Clifton Webb: Even if you once participated in a song called “Fuck tha Police,” you can always find a new career making films that babysit children when their caretakers are otherwise engaged. Known today for playing the beleagured paterfamilias in the 1950 film Cheaper by the Dozen , the gaunt Clifton Webb was also capable of great menace. He’s the ideal of the classy murderer in Otto Preminger’s Laura , a film that also features Vincent Price in one of his early non-horror turns.
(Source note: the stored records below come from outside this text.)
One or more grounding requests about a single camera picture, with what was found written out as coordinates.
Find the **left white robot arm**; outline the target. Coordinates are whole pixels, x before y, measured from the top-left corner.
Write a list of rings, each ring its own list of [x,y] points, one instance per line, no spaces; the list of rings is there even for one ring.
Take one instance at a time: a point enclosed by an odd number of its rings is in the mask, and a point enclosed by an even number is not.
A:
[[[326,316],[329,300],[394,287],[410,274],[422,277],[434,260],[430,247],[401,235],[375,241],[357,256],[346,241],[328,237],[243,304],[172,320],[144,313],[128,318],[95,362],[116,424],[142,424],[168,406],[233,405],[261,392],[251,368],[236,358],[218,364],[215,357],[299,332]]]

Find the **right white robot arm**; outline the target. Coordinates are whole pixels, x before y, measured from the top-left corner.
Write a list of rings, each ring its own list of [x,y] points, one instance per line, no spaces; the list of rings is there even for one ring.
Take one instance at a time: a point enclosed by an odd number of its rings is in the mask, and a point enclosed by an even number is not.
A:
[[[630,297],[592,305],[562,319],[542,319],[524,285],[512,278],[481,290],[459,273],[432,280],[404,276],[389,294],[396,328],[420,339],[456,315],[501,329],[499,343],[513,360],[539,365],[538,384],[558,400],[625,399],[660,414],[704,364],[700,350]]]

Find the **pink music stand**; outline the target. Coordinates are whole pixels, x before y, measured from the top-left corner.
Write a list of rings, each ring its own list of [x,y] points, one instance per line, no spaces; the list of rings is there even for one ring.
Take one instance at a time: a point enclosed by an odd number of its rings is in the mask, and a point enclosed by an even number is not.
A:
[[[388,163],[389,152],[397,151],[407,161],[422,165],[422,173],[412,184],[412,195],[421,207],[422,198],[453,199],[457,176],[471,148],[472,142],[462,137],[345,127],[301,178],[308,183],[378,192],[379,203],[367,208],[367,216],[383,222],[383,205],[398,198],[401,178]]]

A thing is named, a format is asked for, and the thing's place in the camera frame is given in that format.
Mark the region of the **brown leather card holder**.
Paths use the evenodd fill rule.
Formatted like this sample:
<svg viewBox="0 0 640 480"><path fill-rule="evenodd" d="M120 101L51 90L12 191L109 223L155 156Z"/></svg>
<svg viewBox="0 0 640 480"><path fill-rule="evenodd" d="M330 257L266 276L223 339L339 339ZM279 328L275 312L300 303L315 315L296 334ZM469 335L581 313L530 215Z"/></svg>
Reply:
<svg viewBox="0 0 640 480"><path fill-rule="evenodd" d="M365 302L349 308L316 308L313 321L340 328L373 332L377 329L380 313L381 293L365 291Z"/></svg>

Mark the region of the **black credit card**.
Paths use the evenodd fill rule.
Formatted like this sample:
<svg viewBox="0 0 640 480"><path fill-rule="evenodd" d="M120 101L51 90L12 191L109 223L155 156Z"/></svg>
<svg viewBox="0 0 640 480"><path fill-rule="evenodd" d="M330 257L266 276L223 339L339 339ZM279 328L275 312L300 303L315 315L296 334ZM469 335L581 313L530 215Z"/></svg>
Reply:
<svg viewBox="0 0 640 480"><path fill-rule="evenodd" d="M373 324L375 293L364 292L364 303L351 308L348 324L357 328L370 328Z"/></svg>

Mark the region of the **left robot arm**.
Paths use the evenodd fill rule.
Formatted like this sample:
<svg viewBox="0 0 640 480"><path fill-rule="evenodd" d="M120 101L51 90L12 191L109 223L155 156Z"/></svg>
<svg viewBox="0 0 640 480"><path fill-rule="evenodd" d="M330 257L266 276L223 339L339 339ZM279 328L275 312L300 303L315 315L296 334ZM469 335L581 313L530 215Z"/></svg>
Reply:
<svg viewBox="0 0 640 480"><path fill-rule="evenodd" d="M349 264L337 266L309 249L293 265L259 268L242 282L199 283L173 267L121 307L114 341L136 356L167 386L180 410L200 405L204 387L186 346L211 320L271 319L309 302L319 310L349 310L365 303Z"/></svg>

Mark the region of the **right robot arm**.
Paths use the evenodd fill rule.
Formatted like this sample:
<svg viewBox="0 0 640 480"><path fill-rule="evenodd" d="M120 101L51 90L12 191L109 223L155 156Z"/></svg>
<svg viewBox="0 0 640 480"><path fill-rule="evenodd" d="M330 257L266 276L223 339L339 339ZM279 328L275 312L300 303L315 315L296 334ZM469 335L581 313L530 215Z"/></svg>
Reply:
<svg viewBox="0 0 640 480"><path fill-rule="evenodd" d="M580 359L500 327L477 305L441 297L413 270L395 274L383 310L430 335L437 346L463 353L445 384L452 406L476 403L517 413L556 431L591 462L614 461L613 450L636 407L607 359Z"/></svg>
Fred MacMurray: He spent most of his latter years playing the dad on My Three Sons and Flubber -inventor Ned Brainard, but make no mistake: Fred MacMurray could be badass. Years earlier he was half of a smolderingly sexaholic couple in Double Indemnity , a role calling for him to ooze slime and lasciviousness while holding his own with Barbara Stanwyck.
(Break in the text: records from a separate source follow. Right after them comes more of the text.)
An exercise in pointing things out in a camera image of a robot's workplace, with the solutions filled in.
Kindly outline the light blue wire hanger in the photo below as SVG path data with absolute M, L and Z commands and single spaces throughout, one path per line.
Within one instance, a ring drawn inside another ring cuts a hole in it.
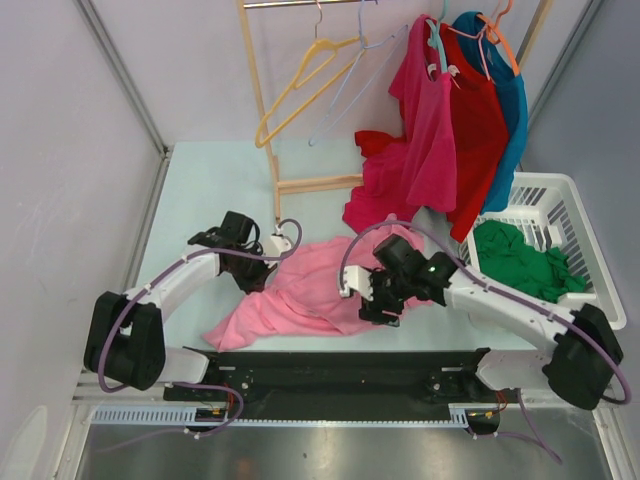
M 353 64 L 341 77 L 340 86 L 325 115 L 312 130 L 307 140 L 309 147 L 315 147 L 336 129 L 342 119 L 355 107 L 365 92 L 382 74 L 408 35 L 409 26 L 404 23 L 388 35 L 373 42 L 369 41 L 366 37 L 365 4 L 366 1 L 358 2 L 357 39 L 359 50 Z

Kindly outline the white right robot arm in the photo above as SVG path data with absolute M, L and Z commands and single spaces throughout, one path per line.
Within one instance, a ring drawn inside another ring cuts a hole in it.
M 482 276 L 439 251 L 425 257 L 391 235 L 373 251 L 377 268 L 344 268 L 344 288 L 362 299 L 361 319 L 396 326 L 410 299 L 488 320 L 535 347 L 535 352 L 483 354 L 461 376 L 463 393 L 484 401 L 496 390 L 548 387 L 567 403 L 592 410 L 619 373 L 622 349 L 604 312 L 585 303 L 567 308 L 545 303 Z

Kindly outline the light pink t-shirt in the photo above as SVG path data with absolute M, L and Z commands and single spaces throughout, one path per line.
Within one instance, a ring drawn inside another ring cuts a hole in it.
M 337 236 L 300 246 L 263 291 L 242 299 L 203 340 L 222 352 L 271 336 L 343 337 L 375 330 L 359 318 L 359 298 L 339 294 L 339 266 L 351 242 Z

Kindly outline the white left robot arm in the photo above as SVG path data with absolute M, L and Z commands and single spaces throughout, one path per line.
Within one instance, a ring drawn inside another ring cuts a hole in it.
M 229 211 L 222 224 L 196 233 L 173 264 L 144 285 L 124 293 L 106 291 L 95 302 L 84 366 L 100 388 L 144 391 L 158 382 L 185 383 L 197 398 L 214 397 L 221 376 L 206 354 L 169 347 L 164 324 L 204 284 L 222 274 L 245 293 L 260 292 L 292 243 L 277 228 L 260 238 L 257 223 Z

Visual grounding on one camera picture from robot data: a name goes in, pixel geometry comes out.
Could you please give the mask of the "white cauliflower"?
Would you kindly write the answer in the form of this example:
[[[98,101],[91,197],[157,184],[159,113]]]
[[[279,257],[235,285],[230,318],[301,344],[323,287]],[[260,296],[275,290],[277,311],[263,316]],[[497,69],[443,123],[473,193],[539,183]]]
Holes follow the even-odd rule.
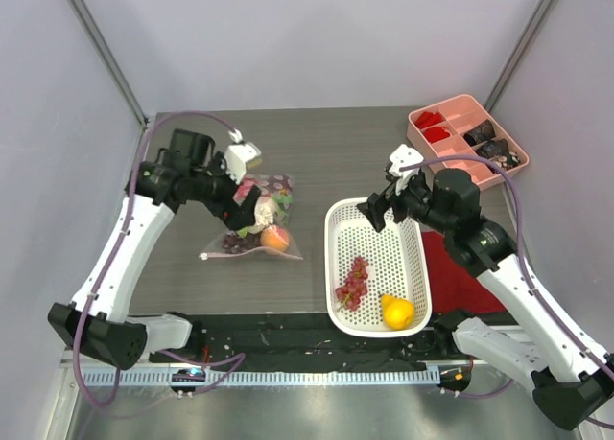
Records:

Chantal Goya: The button-cute Goya was a star of the Yé-yé French pop scene whose chief cinematic relevance is playing Jean-Pierre Léaud’s vacuous pop-star girlfriend in Jean-Luc Godard’s Masculine-Feminine . But scenes die out, and in the ’70s, alongside husband Jean-Jacques Debout, she reinvented herself as a Julie Andrews-style children’s singer, which she still does today. (Check out her surreal website.)
Eddie Murphy: In 1987, Eddie Murphy was releasing concert movies in which he gay-bashed, described immense swinging dicks and inadvertently revealed his mistrust of women. After a lengthy career plateau, he re-emerged with the toilet-humor-heavy The Nutty Professor and with exceptions—an Oscar-nominated role in Dreamgirls he has yet to follow up—has never looked back. Can you blame him?
Ice Cube: If the guy who performed “If I Was Fucking You” can do movies opposite central-casting twerps, anyone can.
Jackie Chan: The goofy, manic martial artist’s films are already child-friendly. One made exclusively for wee ones is just ... evil.